## Exercise instructions
Please quote exactly the lines below from the line containing "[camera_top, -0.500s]" to the line containing "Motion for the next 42", both lines included, and nothing else.

## Stored items from a collection
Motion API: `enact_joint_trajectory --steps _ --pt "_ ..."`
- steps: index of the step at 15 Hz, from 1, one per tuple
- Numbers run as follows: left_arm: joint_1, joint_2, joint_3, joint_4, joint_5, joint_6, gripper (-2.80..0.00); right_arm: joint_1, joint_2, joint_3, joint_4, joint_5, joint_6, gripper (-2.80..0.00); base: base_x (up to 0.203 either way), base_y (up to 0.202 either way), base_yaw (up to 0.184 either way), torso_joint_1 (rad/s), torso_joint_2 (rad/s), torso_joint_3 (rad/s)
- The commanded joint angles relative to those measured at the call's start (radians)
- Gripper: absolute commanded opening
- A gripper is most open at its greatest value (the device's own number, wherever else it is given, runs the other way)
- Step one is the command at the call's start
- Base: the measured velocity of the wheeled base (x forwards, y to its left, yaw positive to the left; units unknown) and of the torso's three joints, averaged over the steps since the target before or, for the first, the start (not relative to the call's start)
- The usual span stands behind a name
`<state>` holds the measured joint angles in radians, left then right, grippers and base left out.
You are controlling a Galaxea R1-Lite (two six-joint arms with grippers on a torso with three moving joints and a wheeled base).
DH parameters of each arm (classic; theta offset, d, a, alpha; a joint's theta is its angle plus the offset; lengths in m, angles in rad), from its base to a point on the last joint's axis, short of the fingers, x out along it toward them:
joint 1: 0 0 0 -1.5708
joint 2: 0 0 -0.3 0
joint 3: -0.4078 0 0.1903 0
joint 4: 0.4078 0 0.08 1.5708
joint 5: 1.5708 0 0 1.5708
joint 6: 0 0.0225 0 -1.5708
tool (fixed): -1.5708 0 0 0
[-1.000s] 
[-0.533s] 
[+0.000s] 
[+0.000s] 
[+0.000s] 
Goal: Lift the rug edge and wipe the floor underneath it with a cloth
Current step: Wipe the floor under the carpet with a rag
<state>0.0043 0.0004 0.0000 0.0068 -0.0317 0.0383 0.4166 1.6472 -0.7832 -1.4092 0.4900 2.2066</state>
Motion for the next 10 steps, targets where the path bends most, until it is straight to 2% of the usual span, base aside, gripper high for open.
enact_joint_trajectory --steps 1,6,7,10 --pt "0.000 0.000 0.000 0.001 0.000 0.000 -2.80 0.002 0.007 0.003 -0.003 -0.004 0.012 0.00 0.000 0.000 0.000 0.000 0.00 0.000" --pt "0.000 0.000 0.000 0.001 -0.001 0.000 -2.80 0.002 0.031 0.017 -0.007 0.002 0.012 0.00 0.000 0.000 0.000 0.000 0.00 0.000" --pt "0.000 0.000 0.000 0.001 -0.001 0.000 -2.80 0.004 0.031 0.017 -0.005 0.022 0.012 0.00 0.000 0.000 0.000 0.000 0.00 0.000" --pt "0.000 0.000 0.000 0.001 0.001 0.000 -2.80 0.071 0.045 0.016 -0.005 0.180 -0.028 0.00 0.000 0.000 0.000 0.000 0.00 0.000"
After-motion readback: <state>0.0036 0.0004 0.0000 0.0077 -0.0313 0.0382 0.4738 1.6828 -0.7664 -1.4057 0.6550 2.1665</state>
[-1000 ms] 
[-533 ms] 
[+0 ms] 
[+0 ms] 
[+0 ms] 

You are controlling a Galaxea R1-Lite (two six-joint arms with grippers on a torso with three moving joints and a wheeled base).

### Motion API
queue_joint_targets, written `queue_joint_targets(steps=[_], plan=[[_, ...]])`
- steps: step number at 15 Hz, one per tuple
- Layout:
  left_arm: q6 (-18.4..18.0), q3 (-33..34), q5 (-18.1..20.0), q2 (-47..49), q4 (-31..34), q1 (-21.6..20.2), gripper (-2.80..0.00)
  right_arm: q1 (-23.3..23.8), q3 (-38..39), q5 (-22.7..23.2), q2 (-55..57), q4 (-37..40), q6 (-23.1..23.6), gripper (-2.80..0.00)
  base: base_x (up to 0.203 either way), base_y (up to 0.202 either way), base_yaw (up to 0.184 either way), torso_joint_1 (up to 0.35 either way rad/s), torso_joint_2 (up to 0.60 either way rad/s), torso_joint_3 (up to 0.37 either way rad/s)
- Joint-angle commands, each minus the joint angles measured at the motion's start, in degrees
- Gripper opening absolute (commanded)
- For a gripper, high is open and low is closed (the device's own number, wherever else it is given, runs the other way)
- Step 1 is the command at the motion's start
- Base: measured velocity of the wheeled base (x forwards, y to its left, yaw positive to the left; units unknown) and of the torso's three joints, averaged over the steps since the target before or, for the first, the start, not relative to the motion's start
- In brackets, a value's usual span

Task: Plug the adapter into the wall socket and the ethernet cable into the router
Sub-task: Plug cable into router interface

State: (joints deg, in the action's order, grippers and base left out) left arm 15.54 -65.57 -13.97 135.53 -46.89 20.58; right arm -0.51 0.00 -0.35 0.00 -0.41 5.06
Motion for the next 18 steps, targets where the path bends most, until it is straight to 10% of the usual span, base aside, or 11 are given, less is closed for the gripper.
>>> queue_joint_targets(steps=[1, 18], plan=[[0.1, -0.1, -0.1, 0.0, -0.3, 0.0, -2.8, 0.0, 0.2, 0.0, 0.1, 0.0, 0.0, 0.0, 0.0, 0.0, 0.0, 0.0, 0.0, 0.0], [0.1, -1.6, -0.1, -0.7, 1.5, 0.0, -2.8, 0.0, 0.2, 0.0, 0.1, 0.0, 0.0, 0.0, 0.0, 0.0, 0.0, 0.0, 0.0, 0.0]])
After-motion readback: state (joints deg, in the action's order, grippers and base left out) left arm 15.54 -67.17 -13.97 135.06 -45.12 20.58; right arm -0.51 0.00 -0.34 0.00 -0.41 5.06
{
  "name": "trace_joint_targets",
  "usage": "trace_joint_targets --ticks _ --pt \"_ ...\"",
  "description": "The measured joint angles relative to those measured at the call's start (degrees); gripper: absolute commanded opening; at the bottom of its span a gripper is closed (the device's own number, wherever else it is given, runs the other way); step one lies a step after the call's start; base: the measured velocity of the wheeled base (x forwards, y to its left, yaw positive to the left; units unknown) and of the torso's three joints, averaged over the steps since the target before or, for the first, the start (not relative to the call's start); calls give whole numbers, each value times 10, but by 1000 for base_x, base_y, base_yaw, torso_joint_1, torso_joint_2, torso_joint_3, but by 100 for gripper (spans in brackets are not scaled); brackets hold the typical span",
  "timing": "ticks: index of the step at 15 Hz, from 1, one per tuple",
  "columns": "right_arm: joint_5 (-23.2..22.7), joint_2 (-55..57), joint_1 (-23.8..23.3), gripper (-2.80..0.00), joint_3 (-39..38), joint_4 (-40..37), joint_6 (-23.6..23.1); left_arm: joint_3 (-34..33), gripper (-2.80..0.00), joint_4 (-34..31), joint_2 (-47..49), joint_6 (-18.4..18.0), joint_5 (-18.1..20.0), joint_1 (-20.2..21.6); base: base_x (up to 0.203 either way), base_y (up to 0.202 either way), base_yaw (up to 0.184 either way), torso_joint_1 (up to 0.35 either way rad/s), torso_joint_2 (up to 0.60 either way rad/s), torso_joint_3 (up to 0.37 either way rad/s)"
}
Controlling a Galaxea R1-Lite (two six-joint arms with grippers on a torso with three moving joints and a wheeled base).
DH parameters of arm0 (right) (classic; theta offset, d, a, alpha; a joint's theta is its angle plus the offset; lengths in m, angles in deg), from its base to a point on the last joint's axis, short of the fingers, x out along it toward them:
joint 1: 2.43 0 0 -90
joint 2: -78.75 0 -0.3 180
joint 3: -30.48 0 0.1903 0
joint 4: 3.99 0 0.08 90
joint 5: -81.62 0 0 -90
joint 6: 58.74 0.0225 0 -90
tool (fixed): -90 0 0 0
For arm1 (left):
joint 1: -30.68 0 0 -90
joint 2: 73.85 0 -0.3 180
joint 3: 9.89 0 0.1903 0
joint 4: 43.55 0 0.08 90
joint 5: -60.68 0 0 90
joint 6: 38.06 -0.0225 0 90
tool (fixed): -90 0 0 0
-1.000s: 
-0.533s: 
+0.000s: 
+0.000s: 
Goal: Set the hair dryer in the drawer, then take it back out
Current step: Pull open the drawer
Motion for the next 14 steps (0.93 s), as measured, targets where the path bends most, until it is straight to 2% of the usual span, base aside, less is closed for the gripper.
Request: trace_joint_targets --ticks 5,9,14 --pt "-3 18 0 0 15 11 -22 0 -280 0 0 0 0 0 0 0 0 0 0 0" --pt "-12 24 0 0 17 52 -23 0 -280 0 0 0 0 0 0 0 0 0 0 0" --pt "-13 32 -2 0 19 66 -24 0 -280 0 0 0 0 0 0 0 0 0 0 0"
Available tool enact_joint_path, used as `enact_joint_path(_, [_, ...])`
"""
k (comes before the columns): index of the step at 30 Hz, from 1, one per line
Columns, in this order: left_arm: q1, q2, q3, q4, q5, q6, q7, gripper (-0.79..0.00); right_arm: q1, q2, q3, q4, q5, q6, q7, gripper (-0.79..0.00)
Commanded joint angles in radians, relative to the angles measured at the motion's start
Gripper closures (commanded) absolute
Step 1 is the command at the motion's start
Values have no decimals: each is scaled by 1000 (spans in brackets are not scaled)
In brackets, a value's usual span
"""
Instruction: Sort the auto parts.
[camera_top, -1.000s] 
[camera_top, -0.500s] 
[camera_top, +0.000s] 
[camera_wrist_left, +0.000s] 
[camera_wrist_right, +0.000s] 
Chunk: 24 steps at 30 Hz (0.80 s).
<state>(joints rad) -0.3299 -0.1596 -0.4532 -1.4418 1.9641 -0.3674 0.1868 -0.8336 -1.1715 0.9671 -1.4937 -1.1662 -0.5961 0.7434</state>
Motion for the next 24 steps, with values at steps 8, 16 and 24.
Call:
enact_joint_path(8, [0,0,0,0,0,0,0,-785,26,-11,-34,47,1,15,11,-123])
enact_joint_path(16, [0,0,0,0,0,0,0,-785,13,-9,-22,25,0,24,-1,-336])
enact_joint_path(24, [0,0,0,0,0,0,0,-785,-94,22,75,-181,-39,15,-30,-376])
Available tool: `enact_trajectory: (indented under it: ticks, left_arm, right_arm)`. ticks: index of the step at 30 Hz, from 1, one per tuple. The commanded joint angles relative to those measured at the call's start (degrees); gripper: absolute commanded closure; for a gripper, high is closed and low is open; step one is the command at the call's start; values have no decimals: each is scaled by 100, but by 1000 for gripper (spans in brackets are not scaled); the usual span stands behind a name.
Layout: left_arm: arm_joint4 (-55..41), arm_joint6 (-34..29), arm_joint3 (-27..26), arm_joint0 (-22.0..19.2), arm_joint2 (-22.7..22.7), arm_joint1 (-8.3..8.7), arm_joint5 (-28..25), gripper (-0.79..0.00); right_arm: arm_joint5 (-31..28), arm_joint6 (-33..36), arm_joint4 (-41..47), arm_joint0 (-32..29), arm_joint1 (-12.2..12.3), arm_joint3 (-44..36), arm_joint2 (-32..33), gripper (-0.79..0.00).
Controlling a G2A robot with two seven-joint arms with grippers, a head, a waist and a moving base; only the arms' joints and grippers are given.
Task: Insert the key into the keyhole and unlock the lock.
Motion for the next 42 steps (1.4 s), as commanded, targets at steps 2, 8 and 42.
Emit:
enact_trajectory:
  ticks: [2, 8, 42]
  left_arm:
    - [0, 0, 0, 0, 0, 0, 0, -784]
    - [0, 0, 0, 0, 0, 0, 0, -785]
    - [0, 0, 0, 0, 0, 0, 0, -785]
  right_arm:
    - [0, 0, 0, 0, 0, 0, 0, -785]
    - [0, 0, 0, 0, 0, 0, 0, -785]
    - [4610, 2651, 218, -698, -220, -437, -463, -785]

## Response below
[camera_top, -0.500s] 
[camera_top, +0.000s] 
[camera_wrist_left, +0.000s] 
[camera_wrist_right, +0.000s] 
Chunk: 24 steps at 30 Hz (0.80 s).
<state>(joints rad) -0.3299 -0.1596 -0.4532 -1.4418 1.9641 -0.3674 0.1868 -0.8336 -1.1715 0.9671 -1.4937 -1.1662 -0.5961 0.7434</state>
Motion for the next 24 steps, with values at steps 8, 16 and 24.
Call:
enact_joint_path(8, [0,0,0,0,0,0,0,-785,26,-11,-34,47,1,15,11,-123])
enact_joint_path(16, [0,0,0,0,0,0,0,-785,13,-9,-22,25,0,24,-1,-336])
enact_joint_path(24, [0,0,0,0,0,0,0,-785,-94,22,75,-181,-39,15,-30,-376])
Available tool: `enact_trajectory: (indented under it: ticks, left_arm, right_arm)`. ticks: index of the step at 30 Hz, from 1, one per tuple. The commanded joint angles relative to those measured at the call's start (degrees); gripper: absolute commanded closure; for a gripper, high is closed and low is open; step one is the command at the call's start; values have no decimals: each is scaled by 100, but by 1000 for gripper (spans in brackets are not scaled); the usual span stands behind a name.
Layout: left_arm: arm_joint4 (-55..41), arm_joint6 (-34..29), arm_joint3 (-27..26), arm_joint0 (-22.0..19.2), arm_joint2 (-22.7..22.7), arm_joint1 (-8.3..8.7), arm_joint5 (-28..25), gripper (-0.79..0.00); right_arm: arm_joint5 (-31..28), arm_joint6 (-33..36), arm_joint4 (-41..47), arm_joint0 (-32..29), arm_joint1 (-12.2..12.3), arm_joint3 (-44..36), arm_joint2 (-32..33), gripper (-0.79..0.00).
Controlling a G2A robot with two seven-joint arms with grippers, a head, a waist and a moving base; only the arms' joints and grippers are given.
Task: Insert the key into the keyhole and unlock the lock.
Motion for the next 42 steps (1.4 s), as commanded, targets at steps 2, 8 and 42.

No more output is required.